O lado de cá da violência

Dias atrás publicamos um texto no qual comentávamos sobre a popularização recente de um tipo de experimento curioso: aquele no qual alguém deve “escolher” ou não pela morte de uma ou mais pessoas para salvar a vida de outras pessoas. Experimentos como o do “trem” (the trolley problem) e suas inúmeras variantes, tal como abaixo:

Na ocasião, comentávamos que o curioso nisso tudo não é a existência desse tipo de dilema, mas a facilidade, ou frequência, ou mesmo despudor, com os quais ele tem sido enunciado nos últimos tempos. Não se trata mais apenas, como ocorria após 11 de setembro, do dilema da “liberdade versus segurança”, mas sim a negociação de vidas ou de sofrimento em troca de outras vidas ou sofrimentos, tudo sob a alçada da decisão de alguém – e alguém com a capacidade de instrumentalizar a morte ou o sofrimento alheio.

Vale repetir: será que alguém compreendeu o que está em jogo? Para o homem comum, há tempos o matar não se coloca mais como tabu ou para além do limite do razoável. E não falo do velho chavão “bandido bom é bandido morto”, aquele tipo de bordão irrefletido que alguém esbraveja sem saber bem o que pensa. De algum modo, a questão saiu do simples ódio, do bordão, ou ainda, dos limites exteriores do racional, para ser colocada sob o mérito do pensavel, do calculável, do como vamos ou poderíamos fazer para…

As pessoas estão voltando a dizer (e não apenas esbravejar) que, em determinadas circunstâncias calculadas, é razoável matar.

Ou senão, basta ver a proliferação de memes dos últimos dias em torno dos acontecimentos de Charlottesville, nos EUA. De um lado, inúmeros vídeos sobre desfiles de milicianos racistas ou neonazistas com fuzis, como que preparados para a guerra, embora estivessem no que alegaram ser em tese uma passeata. E esse é exatamente o ponto: há quem julgue que uma passeata se faça com fuzis…

De outro lado, após esses acontecimentos que deveriam estar para lá da linha do aceitável, começaram a proliferar, como especies de modelos de ação, imagens de filmes como Bastardos Inglórios, no qual os personagens de Tarantino caçam nazistas sob regras não convencionais”.
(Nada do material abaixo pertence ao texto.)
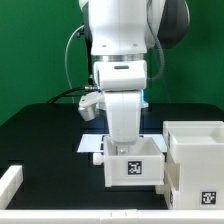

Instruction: Assemble drawer

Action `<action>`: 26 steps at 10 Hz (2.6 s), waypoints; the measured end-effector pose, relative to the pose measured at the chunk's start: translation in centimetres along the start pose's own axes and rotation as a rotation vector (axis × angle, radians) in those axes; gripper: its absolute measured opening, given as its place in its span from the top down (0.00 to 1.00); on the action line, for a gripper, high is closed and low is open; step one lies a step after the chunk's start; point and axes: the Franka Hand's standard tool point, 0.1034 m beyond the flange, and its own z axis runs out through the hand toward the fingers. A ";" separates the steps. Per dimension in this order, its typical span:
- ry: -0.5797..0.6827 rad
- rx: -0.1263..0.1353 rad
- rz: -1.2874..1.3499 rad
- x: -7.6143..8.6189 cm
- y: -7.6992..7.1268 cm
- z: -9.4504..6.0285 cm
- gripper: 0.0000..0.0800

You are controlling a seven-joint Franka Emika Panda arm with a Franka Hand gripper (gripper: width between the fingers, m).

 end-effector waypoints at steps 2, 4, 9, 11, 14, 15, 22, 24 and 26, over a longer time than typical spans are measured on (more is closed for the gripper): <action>-0.001 -0.007 0.016 1.1 0.6 -0.2 0.95; 0.000 -0.004 0.034 1.4 0.5 0.0 0.95; 0.001 0.002 0.083 1.7 0.4 0.3 0.95; 0.002 0.005 0.100 1.8 0.2 0.4 0.95; 0.007 0.001 0.108 2.8 0.2 0.6 0.95; 0.008 -0.007 0.109 2.7 0.0 0.7 0.95; 0.002 -0.009 0.123 3.4 0.2 0.6 0.95; 0.002 -0.007 0.133 3.5 0.2 0.6 0.95; 0.002 -0.009 0.138 3.3 0.1 0.6 0.95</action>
Offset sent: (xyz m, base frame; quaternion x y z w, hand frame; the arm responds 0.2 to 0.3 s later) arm 0.0060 0.0115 -0.0014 -0.0130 -0.0125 0.0020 0.9998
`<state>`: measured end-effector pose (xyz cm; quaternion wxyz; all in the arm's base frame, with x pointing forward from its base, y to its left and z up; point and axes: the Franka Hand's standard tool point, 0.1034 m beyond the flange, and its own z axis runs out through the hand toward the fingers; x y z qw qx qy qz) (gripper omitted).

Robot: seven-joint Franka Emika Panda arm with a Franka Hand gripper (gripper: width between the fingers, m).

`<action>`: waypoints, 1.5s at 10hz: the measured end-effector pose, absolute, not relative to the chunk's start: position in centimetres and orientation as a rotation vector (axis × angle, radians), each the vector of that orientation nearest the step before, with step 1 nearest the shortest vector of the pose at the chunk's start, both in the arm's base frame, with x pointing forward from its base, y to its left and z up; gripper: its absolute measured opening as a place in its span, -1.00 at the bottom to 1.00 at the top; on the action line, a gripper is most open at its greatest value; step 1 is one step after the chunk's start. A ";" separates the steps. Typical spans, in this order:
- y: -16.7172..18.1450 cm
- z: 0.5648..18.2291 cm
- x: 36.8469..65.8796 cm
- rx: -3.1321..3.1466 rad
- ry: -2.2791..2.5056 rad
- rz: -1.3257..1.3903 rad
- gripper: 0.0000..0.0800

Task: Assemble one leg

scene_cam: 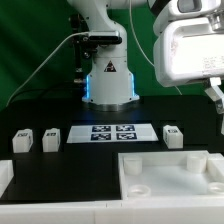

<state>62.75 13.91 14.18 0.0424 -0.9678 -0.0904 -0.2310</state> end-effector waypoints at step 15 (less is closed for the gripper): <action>12.2 8.5 62.4 -2.959 -0.390 -0.739 -0.26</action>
Offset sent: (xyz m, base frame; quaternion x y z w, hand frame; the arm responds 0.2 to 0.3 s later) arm 0.0160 -0.0222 -0.0376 0.0422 0.0505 0.0018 0.9978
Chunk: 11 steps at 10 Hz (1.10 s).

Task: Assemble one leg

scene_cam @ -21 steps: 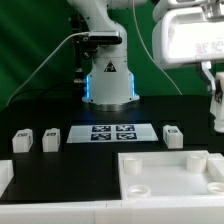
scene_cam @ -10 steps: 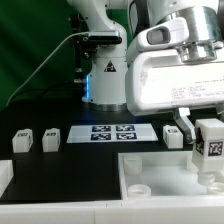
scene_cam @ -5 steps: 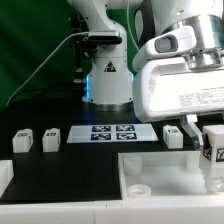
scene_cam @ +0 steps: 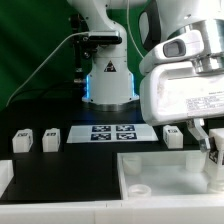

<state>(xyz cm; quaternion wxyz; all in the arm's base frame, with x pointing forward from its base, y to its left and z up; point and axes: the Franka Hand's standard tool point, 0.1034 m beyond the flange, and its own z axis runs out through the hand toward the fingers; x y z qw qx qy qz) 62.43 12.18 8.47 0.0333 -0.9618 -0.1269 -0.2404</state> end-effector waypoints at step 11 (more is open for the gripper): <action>11.7 7.5 62.6 -2.945 -0.390 -0.817 0.28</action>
Offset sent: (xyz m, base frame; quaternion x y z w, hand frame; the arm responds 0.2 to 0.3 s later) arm 0.0001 -0.0007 -0.0104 0.0052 0.0077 0.0058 0.9999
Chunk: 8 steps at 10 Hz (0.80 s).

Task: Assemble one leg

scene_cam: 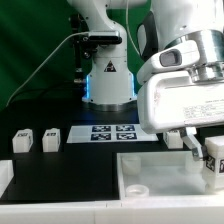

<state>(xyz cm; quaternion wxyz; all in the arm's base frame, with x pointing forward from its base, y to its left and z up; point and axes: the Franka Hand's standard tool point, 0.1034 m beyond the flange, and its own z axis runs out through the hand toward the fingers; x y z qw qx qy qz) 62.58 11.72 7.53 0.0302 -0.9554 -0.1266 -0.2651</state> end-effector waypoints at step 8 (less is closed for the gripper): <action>11.7 7.5 62.6 -2.945 -0.391 -0.817 0.62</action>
Offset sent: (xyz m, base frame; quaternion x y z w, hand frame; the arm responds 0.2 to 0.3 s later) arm 0.0000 0.0000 0.0000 0.0000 0.0000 0.0000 1.0000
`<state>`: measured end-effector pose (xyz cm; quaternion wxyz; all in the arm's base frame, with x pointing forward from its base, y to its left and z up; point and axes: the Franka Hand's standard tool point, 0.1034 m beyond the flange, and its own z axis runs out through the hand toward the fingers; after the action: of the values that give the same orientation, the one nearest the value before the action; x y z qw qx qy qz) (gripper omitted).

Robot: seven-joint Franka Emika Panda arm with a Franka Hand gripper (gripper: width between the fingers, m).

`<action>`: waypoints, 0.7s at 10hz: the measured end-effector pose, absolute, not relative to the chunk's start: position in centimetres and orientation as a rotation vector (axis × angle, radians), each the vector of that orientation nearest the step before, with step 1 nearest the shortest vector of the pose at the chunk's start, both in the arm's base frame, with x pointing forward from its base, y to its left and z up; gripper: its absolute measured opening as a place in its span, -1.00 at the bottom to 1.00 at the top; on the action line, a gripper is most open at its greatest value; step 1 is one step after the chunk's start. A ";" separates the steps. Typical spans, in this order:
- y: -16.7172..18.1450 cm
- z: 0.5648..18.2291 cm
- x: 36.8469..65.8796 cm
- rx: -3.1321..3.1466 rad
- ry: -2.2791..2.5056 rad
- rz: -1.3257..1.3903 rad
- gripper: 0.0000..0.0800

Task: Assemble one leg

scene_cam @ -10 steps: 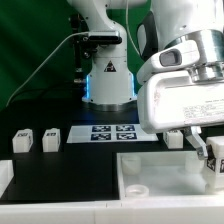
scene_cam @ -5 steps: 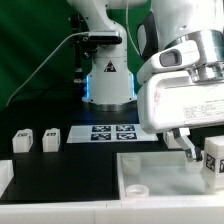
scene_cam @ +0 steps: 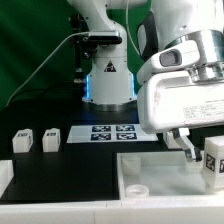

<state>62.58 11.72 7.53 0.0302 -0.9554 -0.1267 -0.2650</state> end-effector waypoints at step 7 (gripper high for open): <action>11.4 8.3 61.7 -3.008 -0.393 -0.508 0.62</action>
Offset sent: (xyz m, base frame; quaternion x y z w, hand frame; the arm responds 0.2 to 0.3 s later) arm -0.0012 -0.0138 0.0214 0.0052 -0.1248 0.0385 0.9914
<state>61.70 11.45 8.25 0.0331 -0.9774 -0.1276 -0.1652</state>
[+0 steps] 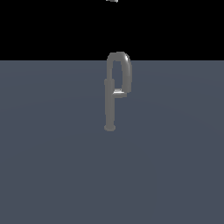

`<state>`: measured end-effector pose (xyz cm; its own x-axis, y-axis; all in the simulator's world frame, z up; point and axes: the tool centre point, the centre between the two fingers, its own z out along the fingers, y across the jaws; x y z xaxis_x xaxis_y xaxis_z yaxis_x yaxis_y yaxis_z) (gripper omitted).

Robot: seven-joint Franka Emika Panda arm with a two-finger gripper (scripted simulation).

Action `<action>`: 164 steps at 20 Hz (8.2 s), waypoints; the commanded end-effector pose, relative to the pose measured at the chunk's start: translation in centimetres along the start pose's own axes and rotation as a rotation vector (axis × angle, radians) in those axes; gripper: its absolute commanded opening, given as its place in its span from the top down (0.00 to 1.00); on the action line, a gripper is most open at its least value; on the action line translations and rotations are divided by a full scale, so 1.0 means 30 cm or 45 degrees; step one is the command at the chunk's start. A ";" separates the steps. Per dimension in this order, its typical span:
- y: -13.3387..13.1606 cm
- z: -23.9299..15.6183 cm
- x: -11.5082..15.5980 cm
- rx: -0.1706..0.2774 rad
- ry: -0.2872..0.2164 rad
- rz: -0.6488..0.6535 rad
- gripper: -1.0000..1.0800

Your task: Turn on the faucet by rotating a designated handle.

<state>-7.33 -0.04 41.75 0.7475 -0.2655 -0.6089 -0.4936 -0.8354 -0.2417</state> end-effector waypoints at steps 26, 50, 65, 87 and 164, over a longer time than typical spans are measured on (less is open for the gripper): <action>-0.007 0.112 0.590 0.555 -0.675 0.503 1.00; 0.023 0.261 0.798 0.790 -0.952 0.722 1.00; 0.063 0.254 0.728 0.790 -0.951 0.722 1.00; 0.186 0.327 0.630 0.791 -0.949 0.720 1.00; 0.169 0.470 0.864 0.758 -1.008 0.683 1.00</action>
<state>1.06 -5.45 14.11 -0.0548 0.0566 -0.9969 -0.9481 -0.3161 0.0342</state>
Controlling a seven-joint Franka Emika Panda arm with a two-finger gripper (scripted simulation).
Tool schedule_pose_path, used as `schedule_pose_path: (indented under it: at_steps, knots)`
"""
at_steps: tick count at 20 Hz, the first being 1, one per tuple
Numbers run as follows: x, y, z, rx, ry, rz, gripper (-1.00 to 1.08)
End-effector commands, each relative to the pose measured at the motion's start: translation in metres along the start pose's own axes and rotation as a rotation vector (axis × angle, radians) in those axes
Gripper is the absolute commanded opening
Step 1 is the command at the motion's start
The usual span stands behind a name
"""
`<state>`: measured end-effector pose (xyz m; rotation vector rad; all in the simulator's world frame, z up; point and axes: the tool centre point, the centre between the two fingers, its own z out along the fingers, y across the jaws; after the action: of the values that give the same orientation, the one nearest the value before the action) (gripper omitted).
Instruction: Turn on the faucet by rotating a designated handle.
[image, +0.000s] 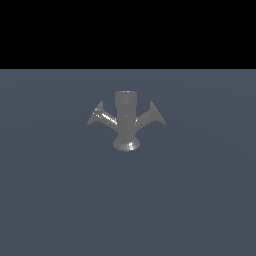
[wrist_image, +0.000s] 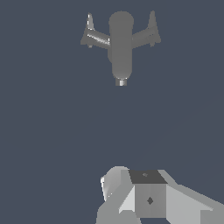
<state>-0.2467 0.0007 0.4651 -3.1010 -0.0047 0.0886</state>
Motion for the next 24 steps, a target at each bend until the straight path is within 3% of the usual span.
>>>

O recado está claro: se abriram a porta para a violência, é com violência que a questão será resolvida.

Liberdade de expressão?

https://img.buzzfeed.com/buzzfeed-static/static/2017-08/12/20/asset/buzzfeed-prod-fastlane-03/sub-buzz-29005-1502583569-1.png?downsize=715:*&output-format=auto&output-quality=auto

Chegaram a circular imagens de policiais negros protegendo as passeatas dos supremacistas brancos (embora algumas se atribuam a outros eventos). Para alguns, tudo se passa como se alguns indivíduos quisessem se expressar, tendo assim seu direito garantido. Símbolo da liberdade de expressão, certo?

Nada mais errado. Inclusive é surpreendente que alguém precise explicar isso (o que também diz do estado em que estamos). Chega a ser estranho precisar dizer que termos como “liberdade” e “expressão” implicam a existência de uma sociedade civil e, nela, existe a regra incontornável de que o outro deve ser parceiro de debate.

Isso significa que um debate que pregue a inexistência de meu debatedor por meios violentos não é, simplesmente, um debate, mas a admissão de que os princípios da própria sociedade civil em que resido precisam ser negados. Passeatas como a de Charlottesville não são direitos democráticos ou civis porque, simplesmente, numa sociedade civil não se pode ferir o direito de civilidade.

Simplesmente não há qualquer idéia de democracia quando se pretende sustentar publicamente a não existência do alheio. Não é, simplesmente, um debate, mas a negação da possibilidade de que ocorra um debate.

Perigosamente, entramos nessa seara. Apesar de termos visto tanta coisa no passado. Surpreendente, esse esquecimento.